A quick recap: we’re exploring more efficient ways of finding, downloading, and providing access to digital state publications. We’ve been working with web statistics downloaded from Mass.gov to assess the extent of digital publications and to determine what is most valuable to preserve for the Library and its users.
The web statistics workflow has, of course, evolved, requiring flexibility and an open mind. When we began using the statistics, each member of the project team was checking each URL listed, noting the type of document it was, then each of the team members would rank the document on a scale of 1-5 (1 being lowest priority, 5 being highest) using shared spreadsheets. Once we all had a solid understanding of what was highest and lowest priority, we determined that we didn’t need to each rank each type of document, so each staff member would tackle a different agency and enter their own priority rankings. We also created a new spreadsheet to consolidate that data into how many documents there were total and how many of each priority ranking. This gives a bigger picture assessment of how many state publications exist, and how many high priority documents we need to handle quickly. A few weeks later, we then decided to add a category in the spreadsheets to note whether these documents were series, serials, or monographs, which affects the way the items are cataloged. Though these are relatively minor changes in the workflow, they do reflect how important it is to continually check in with the project team about what’s working well and what could be improved. It is very iterative!
While that process is ongoing, we are also examining how to download the thousands of publications we’ve reviewed through the web stats. I researched tools that would help us batch download PDF or Word docs from sites, taking into account the Library’s resources. Though CINCH, a tool developed by the State Library of North Carolina, fits our needs well, the installation requirements were not feasible for us. I began playing around with a Firefox add-on called DownThemAll! (yes, the exclamation mark is part of the name– though it is very exciting).
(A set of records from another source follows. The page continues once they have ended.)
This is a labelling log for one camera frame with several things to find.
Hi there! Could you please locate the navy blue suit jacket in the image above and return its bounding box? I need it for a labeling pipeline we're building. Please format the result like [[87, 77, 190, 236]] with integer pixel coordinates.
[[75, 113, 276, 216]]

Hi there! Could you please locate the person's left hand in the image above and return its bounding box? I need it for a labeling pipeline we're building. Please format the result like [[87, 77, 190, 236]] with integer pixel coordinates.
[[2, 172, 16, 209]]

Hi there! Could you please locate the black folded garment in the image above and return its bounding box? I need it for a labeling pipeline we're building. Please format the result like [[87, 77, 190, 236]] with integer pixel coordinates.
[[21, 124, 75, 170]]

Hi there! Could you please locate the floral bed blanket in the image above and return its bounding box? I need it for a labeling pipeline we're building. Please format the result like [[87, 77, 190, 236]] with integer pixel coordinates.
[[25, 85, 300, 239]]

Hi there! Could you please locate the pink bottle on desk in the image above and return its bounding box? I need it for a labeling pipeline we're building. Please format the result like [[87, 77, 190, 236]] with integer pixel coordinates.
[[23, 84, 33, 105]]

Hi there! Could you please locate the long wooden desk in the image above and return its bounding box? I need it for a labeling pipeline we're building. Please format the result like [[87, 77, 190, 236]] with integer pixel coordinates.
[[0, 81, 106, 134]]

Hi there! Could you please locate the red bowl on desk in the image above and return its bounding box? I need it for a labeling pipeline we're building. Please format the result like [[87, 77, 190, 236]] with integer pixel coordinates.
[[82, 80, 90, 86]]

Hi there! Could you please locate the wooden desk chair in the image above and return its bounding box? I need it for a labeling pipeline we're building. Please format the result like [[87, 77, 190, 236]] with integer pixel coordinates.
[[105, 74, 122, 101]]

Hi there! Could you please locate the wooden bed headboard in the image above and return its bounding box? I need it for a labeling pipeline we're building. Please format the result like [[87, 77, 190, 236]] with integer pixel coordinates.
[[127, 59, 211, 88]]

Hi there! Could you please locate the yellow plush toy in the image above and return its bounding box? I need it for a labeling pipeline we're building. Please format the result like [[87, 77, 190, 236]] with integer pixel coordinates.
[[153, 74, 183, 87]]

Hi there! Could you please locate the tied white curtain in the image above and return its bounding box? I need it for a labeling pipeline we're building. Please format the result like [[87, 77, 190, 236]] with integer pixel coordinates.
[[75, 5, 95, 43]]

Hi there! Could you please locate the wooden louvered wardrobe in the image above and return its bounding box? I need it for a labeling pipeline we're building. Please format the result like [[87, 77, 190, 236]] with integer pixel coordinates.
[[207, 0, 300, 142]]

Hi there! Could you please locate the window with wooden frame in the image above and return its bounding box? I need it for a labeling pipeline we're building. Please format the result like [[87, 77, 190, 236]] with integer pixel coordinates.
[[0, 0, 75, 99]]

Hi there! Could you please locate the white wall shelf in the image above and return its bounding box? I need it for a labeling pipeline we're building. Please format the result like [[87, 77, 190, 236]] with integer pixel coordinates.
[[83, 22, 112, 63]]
DownThemAll (dTa) allows a user to upload a list of URLs, specify the folder in which you’d like the files saved, then, like magic, the files are fully downloaded (dTa has other features and functions, such as a download accelerator). Any errors are noted and not downloaded, so you can go back and check if this was a 404 error or human error, for example.
The tool is free, easy, and works very well! My concern, however, is that it is not backed by an institution and it’s unclear how much funding or technical support they have. What if I come into work tomorrow and it’s gone? Who do I contact? Though they have some support help, it’s limited (for example, I emailed about an issue three weeks ago, and haven’t heard back). dTa works only with Firefox– what if there’s an issue with the browser and we can no longer access the tool? While the function of the tool works well and will be useful in the short term, I don’t see it being a sustainable solution for batch downloading. This is another part of the process that we’ll need to keep revisiting over time. And if anyone has ideas or suggestions, please let me know!
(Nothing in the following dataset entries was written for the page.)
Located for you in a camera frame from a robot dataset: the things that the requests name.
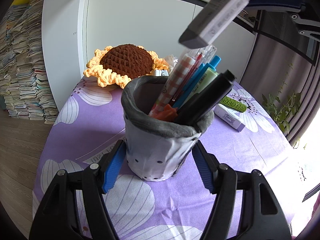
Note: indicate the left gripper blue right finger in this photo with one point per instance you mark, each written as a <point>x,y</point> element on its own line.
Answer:
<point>261,216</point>

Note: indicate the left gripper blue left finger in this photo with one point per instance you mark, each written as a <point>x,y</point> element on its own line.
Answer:
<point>57,215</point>

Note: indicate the white eraser with grey sleeve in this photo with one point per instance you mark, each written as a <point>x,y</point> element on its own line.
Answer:
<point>210,22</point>

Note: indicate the blue pen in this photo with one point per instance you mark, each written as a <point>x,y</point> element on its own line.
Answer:
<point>203,67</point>

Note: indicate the clear translucent pen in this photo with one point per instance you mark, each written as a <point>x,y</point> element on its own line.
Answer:
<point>208,53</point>

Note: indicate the light green pen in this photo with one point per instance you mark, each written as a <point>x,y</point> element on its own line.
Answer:
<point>209,75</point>

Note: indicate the red gel pen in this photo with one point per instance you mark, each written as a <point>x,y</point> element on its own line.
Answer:
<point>194,67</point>

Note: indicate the grey white fabric pen holder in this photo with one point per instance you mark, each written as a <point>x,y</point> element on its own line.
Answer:
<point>155,149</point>

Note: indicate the black marker pen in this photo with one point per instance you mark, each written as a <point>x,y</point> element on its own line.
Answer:
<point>201,103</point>

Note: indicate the pink checkered pen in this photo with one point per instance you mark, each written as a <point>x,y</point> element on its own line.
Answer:
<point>172,84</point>

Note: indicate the pink striped curtain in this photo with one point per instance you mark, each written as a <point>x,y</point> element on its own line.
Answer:
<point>304,78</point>

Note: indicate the green potted plant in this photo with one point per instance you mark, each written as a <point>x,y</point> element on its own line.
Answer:
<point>281,110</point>

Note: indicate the white correction tape dispenser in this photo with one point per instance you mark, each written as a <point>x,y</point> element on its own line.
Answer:
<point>229,116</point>

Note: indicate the stack of books on floor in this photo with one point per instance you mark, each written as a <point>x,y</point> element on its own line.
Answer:
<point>24,83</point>

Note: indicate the crochet sunflower with green stem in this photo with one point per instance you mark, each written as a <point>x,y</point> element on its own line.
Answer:
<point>121,64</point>

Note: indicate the white bookshelf cabinet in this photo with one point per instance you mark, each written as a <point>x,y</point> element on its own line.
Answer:
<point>73,29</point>

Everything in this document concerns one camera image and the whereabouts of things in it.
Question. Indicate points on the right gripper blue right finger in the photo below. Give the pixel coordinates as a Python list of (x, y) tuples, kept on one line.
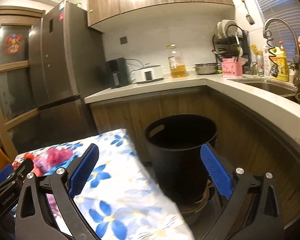
[(216, 170)]

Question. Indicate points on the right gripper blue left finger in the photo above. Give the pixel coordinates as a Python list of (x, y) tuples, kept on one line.
[(80, 169)]

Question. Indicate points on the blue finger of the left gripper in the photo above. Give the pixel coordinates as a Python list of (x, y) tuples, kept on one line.
[(6, 172)]

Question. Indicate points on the black trash bin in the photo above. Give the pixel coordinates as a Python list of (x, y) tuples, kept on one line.
[(174, 144)]

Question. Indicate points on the steel kitchen faucet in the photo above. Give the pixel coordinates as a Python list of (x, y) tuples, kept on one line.
[(293, 58)]

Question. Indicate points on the magenta crumpled wrapper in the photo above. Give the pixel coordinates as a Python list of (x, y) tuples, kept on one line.
[(44, 161)]

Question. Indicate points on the wooden lower cabinets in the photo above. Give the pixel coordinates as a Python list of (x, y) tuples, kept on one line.
[(243, 136)]

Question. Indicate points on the blue floral tablecloth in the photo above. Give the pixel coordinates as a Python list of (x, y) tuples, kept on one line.
[(120, 199)]

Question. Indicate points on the wooden glass door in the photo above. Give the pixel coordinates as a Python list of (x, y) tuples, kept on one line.
[(18, 112)]

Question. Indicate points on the black air fryer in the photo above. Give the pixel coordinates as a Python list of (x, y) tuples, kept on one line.
[(117, 73)]

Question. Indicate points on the steel sink basin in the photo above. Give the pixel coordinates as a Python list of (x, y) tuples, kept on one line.
[(282, 89)]

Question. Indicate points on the steel mixing bowl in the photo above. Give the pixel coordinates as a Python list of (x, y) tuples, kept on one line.
[(206, 68)]

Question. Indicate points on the pink utensil holder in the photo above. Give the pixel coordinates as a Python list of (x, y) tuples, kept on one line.
[(232, 67)]

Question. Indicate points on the cooking oil bottle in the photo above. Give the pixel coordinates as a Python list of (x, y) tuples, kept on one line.
[(176, 62)]

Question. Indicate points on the white rice cooker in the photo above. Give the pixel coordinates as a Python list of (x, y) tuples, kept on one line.
[(148, 74)]

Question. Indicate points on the dark grey refrigerator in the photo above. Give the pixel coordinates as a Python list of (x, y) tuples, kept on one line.
[(67, 64)]

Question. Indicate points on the beer can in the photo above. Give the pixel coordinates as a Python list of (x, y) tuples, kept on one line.
[(259, 64)]

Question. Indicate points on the white slim bottle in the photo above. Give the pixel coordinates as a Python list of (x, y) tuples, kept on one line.
[(267, 63)]

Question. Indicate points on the black dish rack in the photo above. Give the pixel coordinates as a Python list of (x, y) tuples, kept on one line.
[(231, 41)]

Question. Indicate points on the yellow detergent bottle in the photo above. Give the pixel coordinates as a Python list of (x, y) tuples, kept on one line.
[(281, 60)]

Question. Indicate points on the hanging spatula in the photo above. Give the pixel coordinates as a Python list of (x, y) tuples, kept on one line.
[(248, 16)]

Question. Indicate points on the window blinds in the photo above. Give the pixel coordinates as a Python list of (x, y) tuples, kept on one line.
[(288, 10)]

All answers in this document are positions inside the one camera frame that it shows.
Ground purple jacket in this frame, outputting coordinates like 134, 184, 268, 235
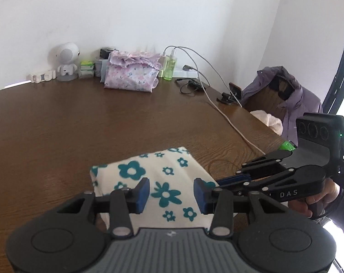
241, 66, 323, 145

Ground white charging cable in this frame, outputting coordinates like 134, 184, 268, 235
160, 45, 267, 155

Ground black cable bundle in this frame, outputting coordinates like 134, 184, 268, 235
174, 78, 210, 95

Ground cream plush item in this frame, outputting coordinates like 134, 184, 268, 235
250, 110, 283, 136

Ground green sanitizer bottle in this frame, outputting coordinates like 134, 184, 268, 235
163, 49, 177, 81

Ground pink floral folded garment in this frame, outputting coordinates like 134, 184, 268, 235
104, 50, 162, 92

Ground black box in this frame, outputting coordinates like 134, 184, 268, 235
99, 47, 118, 59

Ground wooden chair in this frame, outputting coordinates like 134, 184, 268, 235
243, 87, 286, 121

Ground black phone on stand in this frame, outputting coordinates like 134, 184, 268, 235
216, 83, 242, 106

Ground small green boxes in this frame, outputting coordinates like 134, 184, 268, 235
79, 61, 95, 78

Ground white teal floral garment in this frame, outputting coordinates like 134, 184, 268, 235
90, 147, 217, 232

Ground white power strip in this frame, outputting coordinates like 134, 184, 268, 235
26, 70, 56, 84

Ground white robot figurine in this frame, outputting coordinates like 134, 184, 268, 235
48, 42, 80, 82

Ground right human hand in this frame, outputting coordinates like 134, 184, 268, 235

One big success we’ve had is collaborating with MassIT to gain access to their Archive-It account. Though MassIT manages the account, they’re capturing the material that we need– webpages with links to documents published by state agencies– so it makes perfect sense to work together to use Archive-It to its full capacity. I worked with MassIT to customize the metadata on the site, then I wrote some information to publish on our website about how to access and use Archive-It for the general public. We’re considering how best to incorporate Archive-It into our workflow. While DSpace will remain our central repository, where we can provide enhanced access to publications through metadata, Archive-It is capturing more material than we will be able to, which is a huge help to us. (Archive-It also allows us to print PDF reports to see all PDFs captured in their crawls, and we can use dTa to download them. We’re not currently using this now, but this is an option for the State Library to use going forward.)
With each iteration of the workflow, I feel we are getting closer to solving some of the big questions of my project. We hold weekly staff meetings to check in about the current process. Hearing each staff member’s thoughts on challenges or potential areas of improvement has taught me much about how to continually bring fresh eyes to an ongoing process, and how to keep the big picture in mind while working through smaller details. Flexibility is key not only with this project, but with digital preservation as a whole, as processes, tools, software, and other factors continue to evolve.
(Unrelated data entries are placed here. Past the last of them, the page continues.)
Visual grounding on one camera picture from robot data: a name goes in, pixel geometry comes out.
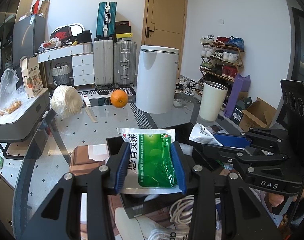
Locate grey cable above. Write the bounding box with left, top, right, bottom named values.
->
left=169, top=195, right=195, bottom=225

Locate green white medicine packet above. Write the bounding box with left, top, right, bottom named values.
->
left=117, top=128, right=181, bottom=195

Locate person's right hand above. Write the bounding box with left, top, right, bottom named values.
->
left=266, top=189, right=304, bottom=213

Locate open cardboard box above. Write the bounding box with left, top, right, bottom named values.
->
left=239, top=98, right=277, bottom=132

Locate cream trash bin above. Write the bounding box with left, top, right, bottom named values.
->
left=199, top=81, right=228, bottom=121

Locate black storage box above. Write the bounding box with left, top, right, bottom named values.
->
left=105, top=136, right=233, bottom=220

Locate wooden shoe rack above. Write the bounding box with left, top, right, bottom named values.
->
left=199, top=35, right=245, bottom=82

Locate grey white side table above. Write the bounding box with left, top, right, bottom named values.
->
left=0, top=87, right=51, bottom=160

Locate large white cylindrical appliance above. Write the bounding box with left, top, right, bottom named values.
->
left=135, top=45, right=180, bottom=114

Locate white cabbage in bag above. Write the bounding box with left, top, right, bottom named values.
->
left=50, top=85, right=83, bottom=119

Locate orange fruit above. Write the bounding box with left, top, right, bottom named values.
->
left=110, top=89, right=128, bottom=108

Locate clear bag of snacks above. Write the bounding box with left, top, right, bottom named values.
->
left=0, top=68, right=22, bottom=116

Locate orange fruit carton box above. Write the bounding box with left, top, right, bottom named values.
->
left=19, top=56, right=44, bottom=98

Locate wooden door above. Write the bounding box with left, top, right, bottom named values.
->
left=142, top=0, right=188, bottom=76

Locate silver suitcase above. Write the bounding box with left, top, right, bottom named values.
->
left=113, top=41, right=137, bottom=88

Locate woven basket under desk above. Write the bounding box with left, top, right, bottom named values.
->
left=51, top=63, right=72, bottom=87

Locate white suitcase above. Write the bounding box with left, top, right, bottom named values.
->
left=93, top=40, right=113, bottom=86

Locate white desk with drawers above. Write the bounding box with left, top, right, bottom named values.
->
left=37, top=42, right=95, bottom=87

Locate teal suitcase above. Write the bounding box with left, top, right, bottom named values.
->
left=96, top=1, right=117, bottom=40

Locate red black shoe box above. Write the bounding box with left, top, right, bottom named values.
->
left=50, top=25, right=72, bottom=43

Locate black refrigerator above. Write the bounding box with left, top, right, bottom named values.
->
left=12, top=15, right=46, bottom=67

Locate white handled knife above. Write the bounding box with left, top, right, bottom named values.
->
left=82, top=95, right=98, bottom=123

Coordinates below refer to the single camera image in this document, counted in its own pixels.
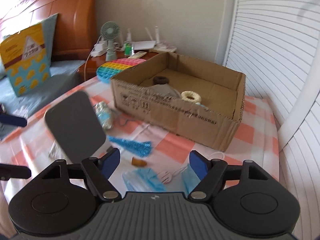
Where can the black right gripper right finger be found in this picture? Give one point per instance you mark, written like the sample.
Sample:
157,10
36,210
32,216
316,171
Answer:
243,198

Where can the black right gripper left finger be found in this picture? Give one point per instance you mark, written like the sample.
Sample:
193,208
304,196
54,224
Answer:
64,197

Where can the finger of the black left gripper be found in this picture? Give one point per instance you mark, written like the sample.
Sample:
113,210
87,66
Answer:
14,171
8,119

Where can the blue face mask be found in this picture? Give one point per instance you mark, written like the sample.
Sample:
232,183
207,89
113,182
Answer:
143,180
190,179

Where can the blue embroidered sachet pouch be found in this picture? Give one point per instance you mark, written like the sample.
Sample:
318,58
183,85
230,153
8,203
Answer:
105,115

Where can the beige linen sachet bag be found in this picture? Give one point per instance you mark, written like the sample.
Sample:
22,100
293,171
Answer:
165,91

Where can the white phone stand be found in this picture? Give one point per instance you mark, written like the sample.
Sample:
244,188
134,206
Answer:
77,130

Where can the yellow blue snack bag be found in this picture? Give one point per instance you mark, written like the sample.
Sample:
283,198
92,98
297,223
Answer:
25,60

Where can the small brown thimble object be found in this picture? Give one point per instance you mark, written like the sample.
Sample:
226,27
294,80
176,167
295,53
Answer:
138,162

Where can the checkered pink tablecloth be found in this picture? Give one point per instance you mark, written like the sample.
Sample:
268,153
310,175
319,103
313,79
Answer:
255,139

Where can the blue tassel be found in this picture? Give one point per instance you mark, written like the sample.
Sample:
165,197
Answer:
141,149

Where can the rainbow pop-it toy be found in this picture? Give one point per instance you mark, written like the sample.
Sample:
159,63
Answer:
112,68

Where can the cardboard box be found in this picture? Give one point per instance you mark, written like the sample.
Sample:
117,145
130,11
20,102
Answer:
213,122

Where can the white power strip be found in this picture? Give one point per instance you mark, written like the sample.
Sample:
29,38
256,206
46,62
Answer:
99,49

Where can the green desk fan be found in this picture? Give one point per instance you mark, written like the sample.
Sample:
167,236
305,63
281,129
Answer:
109,31

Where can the green small bottle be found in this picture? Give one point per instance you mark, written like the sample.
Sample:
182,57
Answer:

I hope to leave the State Library with some options of how to take this project forward, even if not all of the questions have a definitive answer. We’re also now focusing our attention on addressing other issues in the project, such as outreach to state agencies and the cataloging workflow between their OPAC, Evergreen, and DSpace. There’s much to accomplish in the remaining weeks, and I look forward to updating you as we make progress on these goals.